No. Using AI to draft lesson plans, worksheets, or rubrics is a productivity practice, similar to using a textbook publisher's materials or a template. The teacher remains responsible for accuracy, standards alignment, and instructional fit. Cheating concerns apply to student work and academic integrity, not to a teacher generating and then editing their own planning materials.
Can teachers put student names into ChatGPT?
No, not into general consumer tools. Student names and records are protected under FERPA, and entering them into a non-approved AI tool can be an unauthorized disclosure. Use district-approved tools with a data agreement, and de-identify text by removing names, IDs, and specific details before pasting anything into an AI system.
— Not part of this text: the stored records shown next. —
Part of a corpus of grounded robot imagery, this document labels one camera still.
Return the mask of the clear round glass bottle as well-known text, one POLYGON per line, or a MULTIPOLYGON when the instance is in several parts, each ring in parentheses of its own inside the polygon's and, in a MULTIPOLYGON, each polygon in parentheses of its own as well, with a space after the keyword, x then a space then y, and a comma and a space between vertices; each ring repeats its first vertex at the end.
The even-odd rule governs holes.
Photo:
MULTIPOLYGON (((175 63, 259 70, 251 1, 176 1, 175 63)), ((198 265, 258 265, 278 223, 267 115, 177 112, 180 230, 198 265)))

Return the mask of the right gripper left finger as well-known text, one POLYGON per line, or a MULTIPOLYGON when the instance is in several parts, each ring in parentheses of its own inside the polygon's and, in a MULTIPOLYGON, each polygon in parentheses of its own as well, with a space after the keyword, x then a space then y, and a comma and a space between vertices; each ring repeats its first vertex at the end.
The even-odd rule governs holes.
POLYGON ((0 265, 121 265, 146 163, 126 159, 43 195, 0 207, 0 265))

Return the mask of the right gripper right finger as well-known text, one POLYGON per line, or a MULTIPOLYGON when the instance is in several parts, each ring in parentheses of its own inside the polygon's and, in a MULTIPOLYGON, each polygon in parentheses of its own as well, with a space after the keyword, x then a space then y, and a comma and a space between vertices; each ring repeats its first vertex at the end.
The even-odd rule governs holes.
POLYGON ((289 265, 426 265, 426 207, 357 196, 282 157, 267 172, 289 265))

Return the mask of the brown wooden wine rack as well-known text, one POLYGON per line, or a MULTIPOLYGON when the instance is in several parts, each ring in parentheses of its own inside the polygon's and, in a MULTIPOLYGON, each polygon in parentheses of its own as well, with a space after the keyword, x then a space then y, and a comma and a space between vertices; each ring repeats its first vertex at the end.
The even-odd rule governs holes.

Which AI tool is best for teachers?
There is no single best tool. Education-specific platforms like MagicSchool, Diffit, and Khanmigo add standards alignment and classroom templates, while general tools like ChatGPT, Gemini, and Copilot are more flexible. The best choice is whichever tool your district has approved with a signed data agreement, because approval status matters more than features.
Are AI writing detectors reliable for catching student cheating?
No. AI-writing detectors produce false positives and have flagged human-written work as AI-generated, including work from non-native English writers. They should never be the sole basis for an academic-integrity decision. Use them only as one signal alongside drafts, revision history, and a direct conversation with the student.